This lab on Subset Selection is a Python adaptation of p. 244-247 of "Introduction to Statistical Learning with Applications in R" by Gareth James, Daniela Witten, Trevor Hastie and Robert Tibshirani. It is based on the work of R. Jordan Crouser at Smith College for SDS293: Machine Learning (Spring 2016).

In [None]:
%matplotlib inline
import pandas as pd
import numpy as np
import itertools
import time
import statsmodels.api as sm
import statsmodels.datasets as smd
import matplotlib.pyplot as plt

# 6.5.1 Best Subset Selection

Here we apply the best subset selection approach to the Hitters data. We
wish to predict a baseball player’s Salary on the basis of various statistics
associated with performance in the previous year. Let's take a quick look:

In [None]:
use_smith_edu = False  or True
if use_smith_edu:
    url = ''
    hitters_df = pd.read_csv('https://www.science.smith.edu/~jcrouser/SDS293/data/Hitters.csv')
    hitters_df = hitters_df.set_index('Player')
else:
    hitters_df = smd.get_rdataset('Hitters', 'ISLR')
    hitters_df.data.__doc__ = hitters_df.__doc__
    hitters_df = hitters_df.data
hitters_df.head()

First of all, we note that the `Salary` variable is missing for some of the
players. The `isnull()` function can be used to identify the missing observations. It returns a vector of the same length as the input vector, with a `TRUE` value
for any elements that are missing, and a `FALSE` value for non-missing elements.
The `sum()` function can then be used to count all of the missing elements:

In [None]:
print("Number of null values:", hitters_df["Salary"].isnull().sum())

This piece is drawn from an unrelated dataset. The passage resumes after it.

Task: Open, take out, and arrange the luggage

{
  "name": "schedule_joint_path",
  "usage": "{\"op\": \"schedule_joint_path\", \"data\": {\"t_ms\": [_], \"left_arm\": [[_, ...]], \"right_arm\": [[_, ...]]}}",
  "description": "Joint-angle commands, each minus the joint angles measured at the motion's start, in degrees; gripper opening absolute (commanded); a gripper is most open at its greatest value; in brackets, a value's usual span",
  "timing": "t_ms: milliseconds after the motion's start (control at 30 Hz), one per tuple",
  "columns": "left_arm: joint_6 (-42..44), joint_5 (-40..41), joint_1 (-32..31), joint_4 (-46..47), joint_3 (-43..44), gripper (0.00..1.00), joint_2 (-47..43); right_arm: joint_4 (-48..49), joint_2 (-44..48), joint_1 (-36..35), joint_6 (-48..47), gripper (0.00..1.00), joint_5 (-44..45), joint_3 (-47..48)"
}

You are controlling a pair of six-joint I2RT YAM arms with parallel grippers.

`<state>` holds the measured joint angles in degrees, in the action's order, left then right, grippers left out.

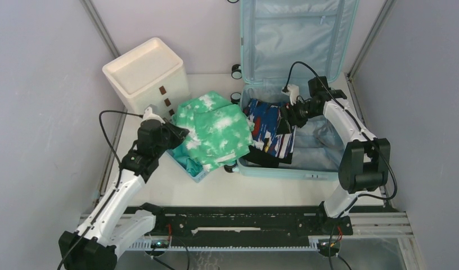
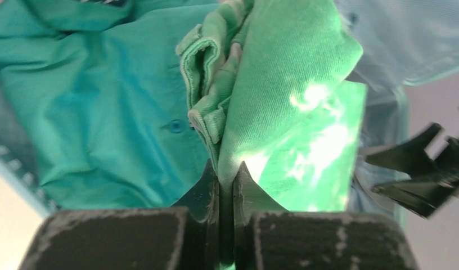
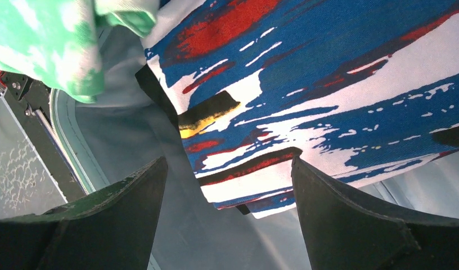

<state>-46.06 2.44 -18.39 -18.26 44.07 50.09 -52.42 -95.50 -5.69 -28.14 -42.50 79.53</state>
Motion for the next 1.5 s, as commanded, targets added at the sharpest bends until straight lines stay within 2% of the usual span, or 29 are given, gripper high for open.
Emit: {"op": "schedule_joint_path", "data": {"t_ms": [0,200,367,567,933,1000,1067,1167,1233,1400,1467], "left_arm": [[-1.0,6.2,5.2,7.7,-4.6,0.00,-2.0],[-1.6,7.8,10.3,11.5,-10.5,0.00,-2.9],[-2.7,10.2,11.9,12.1,-12.5,0.00,-3.1],[-8.1,15.7,12.5,7.0,-15.0,0.00,-5.3],[-13.3,18.3,14.8,-4.8,-12.9,0.02,1.9],[-14.9,18.2,15.4,-7.6,-12.3,0.06,3.8],[-16.8,17.1,16.4,-10.8,-11.4,0.18,6.9],[-18.8,15.5,17.2,-17.3,-8.0,0.24,12.5],[-18.6,15.3,17.2,-20.9,-5.4,0.34,13.9],[-17.2,19.2,17.3,-27.2,1.2,0.63,9.3],[-15.4,20.5,17.3,-28.1,3.4,0.66,6.4]], "right_arm": [[1.5,-0.2,-0.5,0.7,0.88,0.3,0.1],[1.5,-0.5,-0.6,0.7,0.88,0.7,-0.2],[1.4,-0.7,-0.9,0.6,0.88,1.0,-0.2],[1.5,-1.2,-1.2,0.6,0.88,1.6,-0.2],[1.8,-1.2,-1.9,0.7,0.88,2.6,-0.2],[2.0,-1.1,-2.0,0.7,0.88,2.7,-0.2],[2.0,-1.0,-2.1,0.8,0.88,2.7,-0.2],[2.1,-1.0,-2.3,0.8,0.88,2.8,-0.1],[1.8,-0.9,-2.4,0.8,0.88,2.9,0.1],[1.6,-0.5,-2.8,0.6,0.88,2.9,0.7],[1.6,-0.4,-3.1,0.6,0.88,2.8,0.9]]}}
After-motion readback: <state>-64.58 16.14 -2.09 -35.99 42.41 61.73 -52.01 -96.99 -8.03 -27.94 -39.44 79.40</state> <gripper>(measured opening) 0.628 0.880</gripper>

We see that `Salary` is missing for 59 players. The `dropna()` function
removes all of the rows that have missing values in any variable:

In [None]:
# Print the dimensions of the original Hitters data (322 rows x 20 columns)
print("Dimensions of original data:", hitters_df.shape)

# Drop any rows the contain missing values, along with the player names
hitters_df_clean = hitters_df.dropna()

# Print the dimensions of the modified Hitters data (263 rows x 20 columns)
print("Dimensions of modified data:", hitters_df_clean.shape)

# One last check: should return 0
print("Number of null values:", hitters_df_clean["Salary"].isnull().sum())

In [None]:
dummies = pd.get_dummies(hitters_df_clean[['League', 'Division', 'NewLeague']])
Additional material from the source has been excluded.